• _WHAT YOU NEED TO DO_
An exact copy of the data is needed, one that excludes all pictures.

• _STORED DATA_
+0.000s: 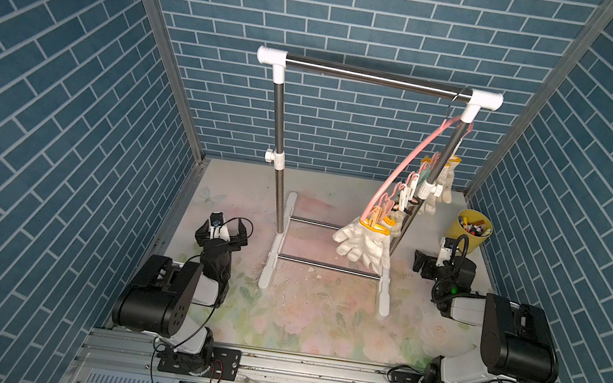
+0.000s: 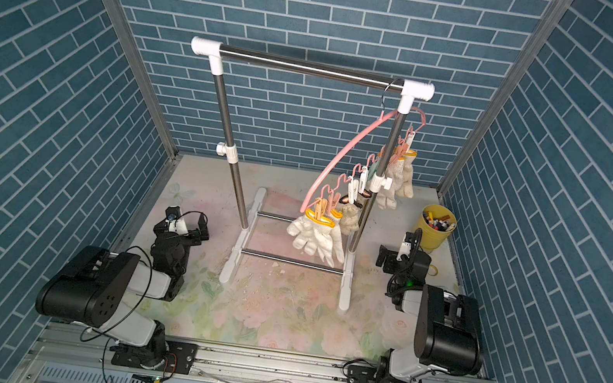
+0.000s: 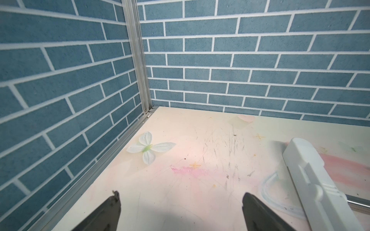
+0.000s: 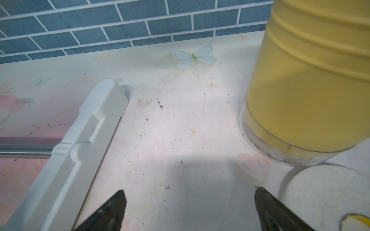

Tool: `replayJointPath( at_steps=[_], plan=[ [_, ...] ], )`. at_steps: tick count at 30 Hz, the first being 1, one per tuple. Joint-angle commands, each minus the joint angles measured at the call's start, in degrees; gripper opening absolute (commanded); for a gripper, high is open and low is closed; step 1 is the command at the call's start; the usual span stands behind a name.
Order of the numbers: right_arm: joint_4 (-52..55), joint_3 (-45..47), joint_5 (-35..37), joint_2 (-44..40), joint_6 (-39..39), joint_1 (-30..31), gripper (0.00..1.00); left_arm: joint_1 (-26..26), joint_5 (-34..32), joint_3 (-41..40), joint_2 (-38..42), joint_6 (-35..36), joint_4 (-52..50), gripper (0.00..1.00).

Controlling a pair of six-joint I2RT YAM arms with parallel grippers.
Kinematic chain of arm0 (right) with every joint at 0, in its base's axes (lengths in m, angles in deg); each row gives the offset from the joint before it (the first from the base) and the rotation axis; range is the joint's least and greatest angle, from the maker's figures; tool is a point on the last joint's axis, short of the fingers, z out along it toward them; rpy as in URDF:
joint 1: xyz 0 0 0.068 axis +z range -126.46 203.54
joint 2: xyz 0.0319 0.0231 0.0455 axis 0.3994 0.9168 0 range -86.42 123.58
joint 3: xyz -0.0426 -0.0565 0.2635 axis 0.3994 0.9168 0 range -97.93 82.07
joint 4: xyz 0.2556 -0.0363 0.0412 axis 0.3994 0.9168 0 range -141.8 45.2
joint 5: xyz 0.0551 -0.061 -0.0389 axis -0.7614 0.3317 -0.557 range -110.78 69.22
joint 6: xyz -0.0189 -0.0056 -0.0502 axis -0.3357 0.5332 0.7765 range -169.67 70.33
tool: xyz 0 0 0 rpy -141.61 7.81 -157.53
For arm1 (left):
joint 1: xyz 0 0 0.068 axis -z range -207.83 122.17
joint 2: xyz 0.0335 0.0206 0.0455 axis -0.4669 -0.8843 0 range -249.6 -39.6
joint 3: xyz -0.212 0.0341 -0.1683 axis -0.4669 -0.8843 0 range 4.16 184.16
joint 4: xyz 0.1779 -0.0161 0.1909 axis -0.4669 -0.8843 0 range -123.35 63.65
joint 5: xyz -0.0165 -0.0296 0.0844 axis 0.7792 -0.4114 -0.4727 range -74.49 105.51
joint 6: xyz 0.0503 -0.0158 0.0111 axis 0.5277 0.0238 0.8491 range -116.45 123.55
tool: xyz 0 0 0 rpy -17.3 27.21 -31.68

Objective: Clip the gloves onto a hanger to dry
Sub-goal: Reset both arms

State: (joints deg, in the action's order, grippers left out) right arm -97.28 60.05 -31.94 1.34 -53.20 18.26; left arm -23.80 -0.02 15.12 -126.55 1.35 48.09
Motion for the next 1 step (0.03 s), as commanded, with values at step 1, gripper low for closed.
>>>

• _COMPLETED TASK_
+0.000s: 
+0.000s: 
+0.000s: 
+0.000s: 

Tool: `replayJointPath( at_steps=[_], plan=[ [_, ...] ], )`. at_steps: tick count at 30 Hz, the first being 1, one per tuple. Joint-angle commands, each minus the joint angles measured at the call's start, in degrees; gripper opening absolute (commanded); for a gripper, high is open and low is closed; step 1 is the command at the call's start; the usual span stands behind a name.
Order of the numbers: right_arm: joint_4 (-52..55), joint_3 (-45..47), joint_5 (-35..37), joint_2 (-44..40), joint_6 (-39..39), joint_1 (-30..31), gripper (0.00..1.00); left_arm: joint_1 (-26..26), joint_5 (-34..32), joint_3 (-41..40), joint_2 (-38..42), joint_6 (-35..36), joint_4 (-52..50), gripper (0.00..1.00).

Controlling a pair of six-joint I2RT YAM arms with parallel grippers.
Kinematic chain of arm0 (right) with every joint at 0, in its base's axes (lengths in m, angles in deg); each row gives the offset from the joint before it (the first from the base) and the rotation axis; range is the joint's least and greatest angle, from the maker's figures; tool is a point on the last joint's axis, short of the fingers, z out along it toward them; rpy as in URDF:
joint 1: xyz 0 0 0.068 axis +z range -126.46 203.54
joint 2: xyz 0.0319 0.0231 0.0455 axis 0.3994 0.9168 0 range -86.42 123.58
joint 3: xyz -0.0426 -0.0565 0.2635 axis 0.3994 0.9168 0 range -97.93 82.07
joint 4: xyz 0.2556 -0.0363 0.0412 axis 0.3994 0.9168 0 range -141.8 45.2
joint 5: xyz 0.0551 -0.061 -0.0389 axis -0.7614 0.3317 -0.557 range -110.78 69.22
joint 6: xyz -0.0189 -0.0056 -0.0502 axis -0.3357 0.5332 0.7765 range -169.67 70.33
tool: xyz 0 0 0 rpy -141.61 7.81 -157.53
For arm1 (left):
joint 1: xyz 0 0 0.068 axis -z range -207.83 122.17
joint 2: xyz 0.0335 0.0206 0.0455 axis -0.4669 -0.8843 0 range -249.6 -39.6
joint 3: xyz -0.212 0.0341 -0.1683 axis -0.4669 -0.8843 0 range 4.16 184.16
joint 4: xyz 0.1779 -0.0161 0.1909 axis -0.4669 -0.8843 0 range -123.35 63.65
joint 5: xyz -0.0165 -0.0296 0.0844 axis 0.7792 -0.4114 -0.4727 range -74.49 105.51
joint 6: xyz 0.0503 -0.0158 0.0111 axis 0.5277 0.0238 0.8491 range -116.45 123.55
tool: xyz 0 0 0 rpy -17.3 27.21 -31.68

Objective: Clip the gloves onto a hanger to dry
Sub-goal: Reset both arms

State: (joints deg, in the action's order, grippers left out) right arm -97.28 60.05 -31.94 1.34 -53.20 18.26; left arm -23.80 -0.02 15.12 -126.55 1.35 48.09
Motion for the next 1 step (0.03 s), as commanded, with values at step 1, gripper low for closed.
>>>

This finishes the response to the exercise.